As used herein, the term "United States Alien" means any corporation,
individual, fiduciary or partnership that for United States federal income tax
purposes is a foreign corporation, nonresident alien individual, nonresident
alien fiduciary of a foreign estate or trust, or foreign partnership one or more
members of which is a foreign corporation, nonresident alien individual or
nonresident alien fiduciary of a foreign estate or trust.

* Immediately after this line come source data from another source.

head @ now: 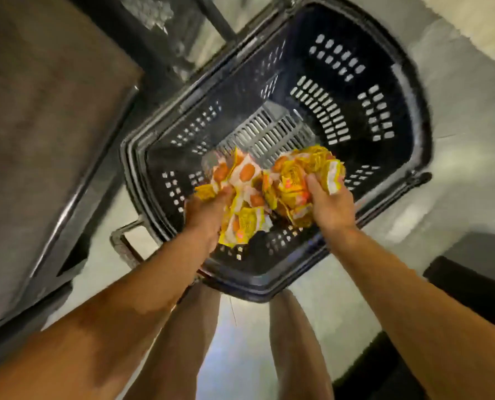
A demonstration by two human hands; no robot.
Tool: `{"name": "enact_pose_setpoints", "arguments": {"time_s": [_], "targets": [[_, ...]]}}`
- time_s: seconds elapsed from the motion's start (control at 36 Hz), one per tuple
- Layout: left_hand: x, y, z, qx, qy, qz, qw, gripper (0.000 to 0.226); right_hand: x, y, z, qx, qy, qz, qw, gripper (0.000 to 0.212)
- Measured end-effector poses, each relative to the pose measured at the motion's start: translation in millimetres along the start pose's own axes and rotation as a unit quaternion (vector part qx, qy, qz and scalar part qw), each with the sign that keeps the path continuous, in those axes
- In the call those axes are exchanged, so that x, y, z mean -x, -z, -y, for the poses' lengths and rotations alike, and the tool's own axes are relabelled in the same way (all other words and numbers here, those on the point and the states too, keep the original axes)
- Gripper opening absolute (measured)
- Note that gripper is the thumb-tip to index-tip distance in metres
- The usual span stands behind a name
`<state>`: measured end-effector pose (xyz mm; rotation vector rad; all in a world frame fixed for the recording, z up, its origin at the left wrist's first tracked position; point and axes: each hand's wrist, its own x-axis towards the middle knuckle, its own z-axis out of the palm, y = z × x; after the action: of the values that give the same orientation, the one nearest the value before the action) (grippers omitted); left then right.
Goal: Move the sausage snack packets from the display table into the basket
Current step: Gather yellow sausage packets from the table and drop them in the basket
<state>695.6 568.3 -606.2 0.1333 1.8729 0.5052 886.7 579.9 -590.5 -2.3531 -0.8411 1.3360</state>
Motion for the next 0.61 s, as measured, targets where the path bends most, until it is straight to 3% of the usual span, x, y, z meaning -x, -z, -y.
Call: {"name": "enact_pose_setpoints", "arguments": {"time_s": [0.19,0.31,0.42,0.53,0.61], "targets": [[-76.6,-36.9,38.1,-0.042,0.027,-0.059,0.997,0.037,-93.3,-44.7,-25.0,0.037,-0.051,0.045,0.997,0.041],[-113.7,-54.0,51.8,-0.01,0.083,-0.029,0.996,0.049,-123.3,-63.7,-35.0,0.033,-0.046,0.061,0.997,0.046],[-141.9,-64.3,65.0,-0.026,0.151,-0.01,0.988,0.055,-149.6,-78.8,-53.7,0.029,-0.134,0.141,0.981,0.051],[-159.0,-74.8,86.5,-0.046,0.126,-0.047,0.99,0.036,-163.9,-87.1,-69.9,0.126,-0.161,0.198,0.959,0.048],[-155.7,-78.3,92.8,-0.106,0.087,-0.057,0.989,0.045,-165.6,-97.4,-72.3,0.12,-0.17,0.211,0.955,0.039]]}}
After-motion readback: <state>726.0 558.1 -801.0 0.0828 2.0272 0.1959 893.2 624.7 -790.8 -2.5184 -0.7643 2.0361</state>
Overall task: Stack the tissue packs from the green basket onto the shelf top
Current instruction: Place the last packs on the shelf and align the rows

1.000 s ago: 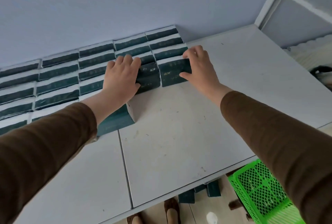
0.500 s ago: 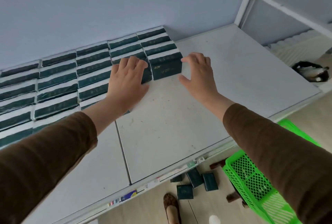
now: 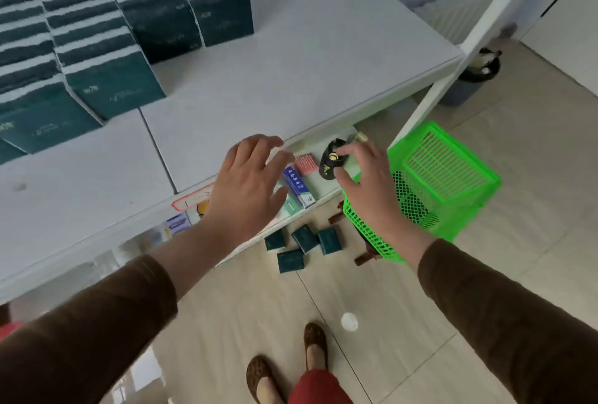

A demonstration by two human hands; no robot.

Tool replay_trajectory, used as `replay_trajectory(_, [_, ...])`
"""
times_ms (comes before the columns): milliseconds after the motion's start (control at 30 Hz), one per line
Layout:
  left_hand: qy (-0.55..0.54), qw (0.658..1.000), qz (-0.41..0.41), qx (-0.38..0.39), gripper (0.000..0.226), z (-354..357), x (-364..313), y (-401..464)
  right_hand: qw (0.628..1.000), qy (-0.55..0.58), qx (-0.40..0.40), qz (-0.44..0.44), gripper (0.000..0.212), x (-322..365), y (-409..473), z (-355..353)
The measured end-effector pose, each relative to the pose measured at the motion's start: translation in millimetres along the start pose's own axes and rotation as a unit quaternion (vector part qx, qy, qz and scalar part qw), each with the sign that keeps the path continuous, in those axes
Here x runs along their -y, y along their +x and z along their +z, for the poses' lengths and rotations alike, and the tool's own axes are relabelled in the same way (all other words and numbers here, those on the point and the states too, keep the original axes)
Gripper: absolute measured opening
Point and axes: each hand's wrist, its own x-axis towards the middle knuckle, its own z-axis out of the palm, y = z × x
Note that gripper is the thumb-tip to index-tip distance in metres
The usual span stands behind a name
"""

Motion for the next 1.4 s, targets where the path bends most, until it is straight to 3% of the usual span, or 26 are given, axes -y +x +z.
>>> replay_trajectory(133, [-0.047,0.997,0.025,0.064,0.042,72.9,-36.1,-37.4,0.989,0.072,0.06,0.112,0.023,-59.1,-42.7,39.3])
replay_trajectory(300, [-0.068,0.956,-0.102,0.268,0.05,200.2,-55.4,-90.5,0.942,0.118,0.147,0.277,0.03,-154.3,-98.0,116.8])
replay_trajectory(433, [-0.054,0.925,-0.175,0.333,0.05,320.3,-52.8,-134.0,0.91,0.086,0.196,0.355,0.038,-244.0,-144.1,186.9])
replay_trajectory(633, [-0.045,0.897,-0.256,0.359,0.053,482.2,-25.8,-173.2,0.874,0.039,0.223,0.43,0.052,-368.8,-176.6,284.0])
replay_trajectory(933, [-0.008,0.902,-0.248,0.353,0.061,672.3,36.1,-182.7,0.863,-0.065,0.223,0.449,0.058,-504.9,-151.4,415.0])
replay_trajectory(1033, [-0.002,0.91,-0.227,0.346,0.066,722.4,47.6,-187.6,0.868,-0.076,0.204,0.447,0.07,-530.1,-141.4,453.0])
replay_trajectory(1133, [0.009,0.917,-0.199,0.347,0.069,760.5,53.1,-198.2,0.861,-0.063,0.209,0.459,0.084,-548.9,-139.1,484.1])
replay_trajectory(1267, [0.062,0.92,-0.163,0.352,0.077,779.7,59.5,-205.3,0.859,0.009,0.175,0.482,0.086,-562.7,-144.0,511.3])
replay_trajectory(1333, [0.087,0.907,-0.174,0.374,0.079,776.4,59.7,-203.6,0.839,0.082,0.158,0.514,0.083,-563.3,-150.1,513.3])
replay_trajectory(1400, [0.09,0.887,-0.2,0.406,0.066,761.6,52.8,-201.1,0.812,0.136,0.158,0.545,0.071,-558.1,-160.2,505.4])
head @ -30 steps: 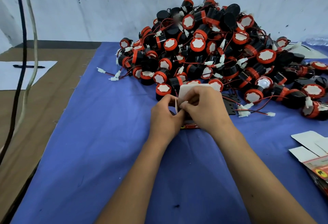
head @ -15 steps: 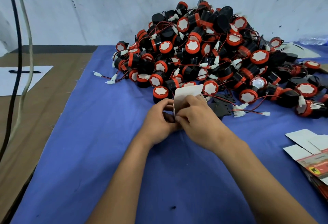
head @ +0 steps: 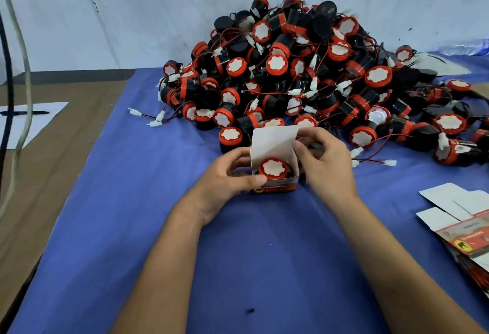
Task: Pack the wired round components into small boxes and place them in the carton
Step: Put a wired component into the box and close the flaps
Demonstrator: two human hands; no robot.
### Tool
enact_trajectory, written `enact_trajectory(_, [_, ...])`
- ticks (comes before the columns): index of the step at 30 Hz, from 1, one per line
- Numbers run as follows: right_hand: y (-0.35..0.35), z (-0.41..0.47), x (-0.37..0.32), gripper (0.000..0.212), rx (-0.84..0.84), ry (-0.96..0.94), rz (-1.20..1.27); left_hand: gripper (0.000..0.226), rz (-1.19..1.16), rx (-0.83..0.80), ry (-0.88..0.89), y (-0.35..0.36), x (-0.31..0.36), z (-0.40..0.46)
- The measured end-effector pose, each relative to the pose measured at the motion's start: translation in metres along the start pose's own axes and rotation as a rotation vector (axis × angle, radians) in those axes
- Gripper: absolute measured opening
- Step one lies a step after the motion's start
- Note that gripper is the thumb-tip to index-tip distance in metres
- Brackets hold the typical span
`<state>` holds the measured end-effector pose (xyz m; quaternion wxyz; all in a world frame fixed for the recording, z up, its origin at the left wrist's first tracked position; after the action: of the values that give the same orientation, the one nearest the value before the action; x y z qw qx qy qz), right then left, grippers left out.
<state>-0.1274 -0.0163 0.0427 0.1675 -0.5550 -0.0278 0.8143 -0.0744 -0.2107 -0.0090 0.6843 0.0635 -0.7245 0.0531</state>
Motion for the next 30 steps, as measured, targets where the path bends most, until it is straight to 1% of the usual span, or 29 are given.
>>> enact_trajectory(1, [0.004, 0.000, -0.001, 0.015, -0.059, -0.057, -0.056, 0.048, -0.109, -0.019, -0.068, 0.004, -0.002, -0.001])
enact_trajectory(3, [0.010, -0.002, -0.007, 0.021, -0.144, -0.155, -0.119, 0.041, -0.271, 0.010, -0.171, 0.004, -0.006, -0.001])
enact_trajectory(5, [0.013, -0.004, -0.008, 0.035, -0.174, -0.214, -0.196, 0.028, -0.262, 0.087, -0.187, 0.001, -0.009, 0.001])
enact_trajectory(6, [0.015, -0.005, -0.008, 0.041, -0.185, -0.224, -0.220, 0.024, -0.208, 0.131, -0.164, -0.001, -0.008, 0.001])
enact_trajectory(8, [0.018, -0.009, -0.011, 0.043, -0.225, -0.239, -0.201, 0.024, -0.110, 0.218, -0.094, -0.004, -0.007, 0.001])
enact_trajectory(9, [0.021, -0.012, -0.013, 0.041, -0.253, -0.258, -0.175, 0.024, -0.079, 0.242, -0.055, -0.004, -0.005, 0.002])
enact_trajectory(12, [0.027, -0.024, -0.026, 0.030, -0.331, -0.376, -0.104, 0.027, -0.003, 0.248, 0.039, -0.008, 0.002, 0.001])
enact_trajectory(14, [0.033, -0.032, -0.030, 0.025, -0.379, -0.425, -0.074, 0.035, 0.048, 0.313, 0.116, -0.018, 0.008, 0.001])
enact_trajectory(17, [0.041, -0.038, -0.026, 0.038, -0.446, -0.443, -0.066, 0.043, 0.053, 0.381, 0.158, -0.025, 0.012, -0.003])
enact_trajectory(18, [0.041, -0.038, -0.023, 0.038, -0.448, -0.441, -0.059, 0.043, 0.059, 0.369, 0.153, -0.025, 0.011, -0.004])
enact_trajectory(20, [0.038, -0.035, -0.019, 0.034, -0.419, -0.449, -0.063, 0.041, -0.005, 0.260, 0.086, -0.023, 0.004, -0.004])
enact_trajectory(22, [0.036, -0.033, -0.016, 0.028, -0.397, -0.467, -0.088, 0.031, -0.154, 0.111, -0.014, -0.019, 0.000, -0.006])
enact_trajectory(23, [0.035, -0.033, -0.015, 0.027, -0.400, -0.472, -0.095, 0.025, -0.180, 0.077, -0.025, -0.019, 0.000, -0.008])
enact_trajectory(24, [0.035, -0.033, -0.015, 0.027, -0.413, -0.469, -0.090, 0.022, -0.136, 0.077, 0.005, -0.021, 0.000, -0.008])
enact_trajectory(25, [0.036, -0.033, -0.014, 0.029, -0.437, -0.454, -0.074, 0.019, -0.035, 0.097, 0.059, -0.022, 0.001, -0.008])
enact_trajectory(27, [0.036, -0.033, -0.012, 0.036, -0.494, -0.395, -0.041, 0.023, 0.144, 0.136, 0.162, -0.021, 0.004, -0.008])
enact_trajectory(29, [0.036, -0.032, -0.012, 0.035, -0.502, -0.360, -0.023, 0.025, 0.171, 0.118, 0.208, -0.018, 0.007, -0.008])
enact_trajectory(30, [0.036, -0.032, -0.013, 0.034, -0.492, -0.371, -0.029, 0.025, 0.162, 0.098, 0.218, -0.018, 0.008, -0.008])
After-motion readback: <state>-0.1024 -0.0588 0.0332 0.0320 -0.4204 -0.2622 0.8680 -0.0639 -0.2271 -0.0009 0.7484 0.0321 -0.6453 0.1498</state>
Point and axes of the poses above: each hand's wrist, its own z-axis towards the middle knuckle, its own y-axis out of the palm, x = y × z, the point moved 9 cm from there along z, towards the middle knuckle, and after that the axes turned 12 degrees about x, right-handed, at the moved point
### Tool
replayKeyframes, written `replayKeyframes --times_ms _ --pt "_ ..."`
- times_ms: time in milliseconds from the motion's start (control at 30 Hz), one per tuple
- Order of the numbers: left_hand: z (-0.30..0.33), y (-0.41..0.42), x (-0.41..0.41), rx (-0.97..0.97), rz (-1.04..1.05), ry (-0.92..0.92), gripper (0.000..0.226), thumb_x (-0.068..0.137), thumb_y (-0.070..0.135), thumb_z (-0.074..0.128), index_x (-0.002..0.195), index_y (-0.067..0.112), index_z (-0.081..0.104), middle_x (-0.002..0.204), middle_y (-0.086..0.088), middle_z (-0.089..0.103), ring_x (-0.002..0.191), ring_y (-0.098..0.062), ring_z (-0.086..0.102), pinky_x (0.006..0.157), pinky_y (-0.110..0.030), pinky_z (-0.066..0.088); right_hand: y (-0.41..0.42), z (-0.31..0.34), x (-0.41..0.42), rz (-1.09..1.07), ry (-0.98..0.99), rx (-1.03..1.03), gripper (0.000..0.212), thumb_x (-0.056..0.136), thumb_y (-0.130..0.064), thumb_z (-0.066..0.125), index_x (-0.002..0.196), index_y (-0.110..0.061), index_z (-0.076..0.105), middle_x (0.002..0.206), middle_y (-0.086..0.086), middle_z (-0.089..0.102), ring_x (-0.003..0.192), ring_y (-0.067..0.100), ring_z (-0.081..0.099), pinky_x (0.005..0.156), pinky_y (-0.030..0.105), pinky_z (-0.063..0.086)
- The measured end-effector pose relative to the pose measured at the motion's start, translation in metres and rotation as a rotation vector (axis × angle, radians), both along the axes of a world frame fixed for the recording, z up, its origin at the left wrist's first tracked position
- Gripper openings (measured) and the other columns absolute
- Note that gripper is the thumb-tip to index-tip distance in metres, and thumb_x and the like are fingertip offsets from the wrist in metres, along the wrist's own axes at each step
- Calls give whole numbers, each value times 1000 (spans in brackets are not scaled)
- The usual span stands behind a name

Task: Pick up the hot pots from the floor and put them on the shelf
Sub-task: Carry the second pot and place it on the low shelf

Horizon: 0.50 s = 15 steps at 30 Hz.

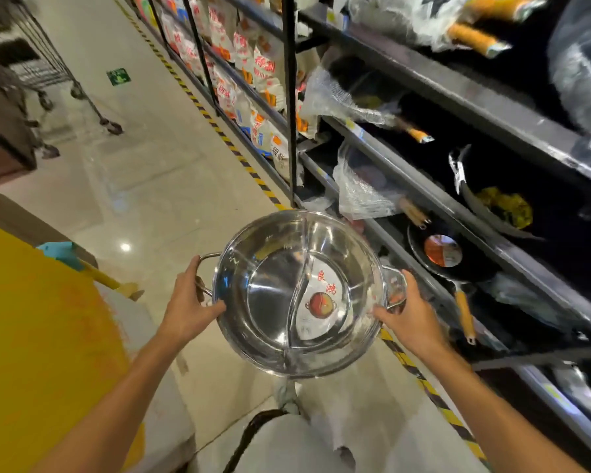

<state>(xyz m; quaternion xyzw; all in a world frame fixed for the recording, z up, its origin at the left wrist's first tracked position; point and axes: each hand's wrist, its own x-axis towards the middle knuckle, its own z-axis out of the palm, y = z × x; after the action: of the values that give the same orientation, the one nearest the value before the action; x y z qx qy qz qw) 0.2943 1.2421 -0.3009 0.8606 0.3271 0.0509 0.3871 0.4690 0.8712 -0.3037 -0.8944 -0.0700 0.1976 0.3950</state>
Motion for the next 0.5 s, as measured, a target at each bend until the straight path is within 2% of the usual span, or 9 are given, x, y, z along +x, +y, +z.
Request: replayKeyframes --times_ms 100,167,233,300,400,500 --pt "11 -39 -17 33 -91 9 109 63 39 85 153 31 22 107 -5 47 86 -14 52 72 -32 47 -50 7 -45 -81 36 38 89 75 -41 83 148 -34 31 101 6 71 87 25 69 79 44 57" --pt "17 -64 -20 25 -184 -5 109 61 45 81 153 26 25 107 -7 49 88 -20 52 73 -34 46 -83 12 -72 -159 51 69 89 74 -42 84 147 -33 34 110 7 70 97 28 68 84 48 57" --pt "18 -86 -15 -6 -269 -12 109 59 49 78 153 23 27 108 -10 49 86 -22 52 74 -35 47 -114 14 -98 -243 47 47 92 72 -42 85 148 -31 33 125 6 65 108 26 65 89 41 54" --pt "14 -110 -7 -34 -358 -22 111 58 51 78 153 23 27 107 -10 49 82 -20 52 70 -33 46 -144 15 -125 -317 25 -10 91 74 -45 83 148 -32 32 119 6 69 98 23 67 76 31 49" --pt "4 -146 8 -46 -497 -16 112 59 51 81 154 23 27 102 -3 49 78 -20 53 68 -35 49 -184 16 -167 -452 29 -85 92 79 -46 79 152 -29 27 104 8 71 89 27 68 67 30 46" --pt "-7 -188 17 -48 -638 -15 107 64 37 90 152 25 30 95 2 49 75 -21 53 66 -36 50 -222 14 -216 -606 65 -92 99 81 -42 78 158 -23 19 87 2 67 79 21 66 60 31 44"
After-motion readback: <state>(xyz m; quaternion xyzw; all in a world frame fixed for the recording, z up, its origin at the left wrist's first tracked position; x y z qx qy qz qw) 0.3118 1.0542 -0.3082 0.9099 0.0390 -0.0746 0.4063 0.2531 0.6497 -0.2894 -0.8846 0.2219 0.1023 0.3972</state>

If this Note is in bearer form and the Bank shall determine, based upon a
written opinion of independent counsel selected by the Bank, that any payment
made outside the United States by the Bank or any of its Paying Agents of the
full amount of the next scheduled payment of either principal (and premium, if
any) or interest due with respect to this Note would, under any present or
future laws or regulations of the United States affecting taxation or otherwise,
be subject to any certification, information or other reporting requirements of
any kind, the effect of which requirements is the disclosure to the Bank, any of
its Paying Agents or any governmental authority of the nationality, residence or
identity (as distinguished from status as a United States Alien) of any Owner of
this Note who is a United States Alien (other than such requirements which (i)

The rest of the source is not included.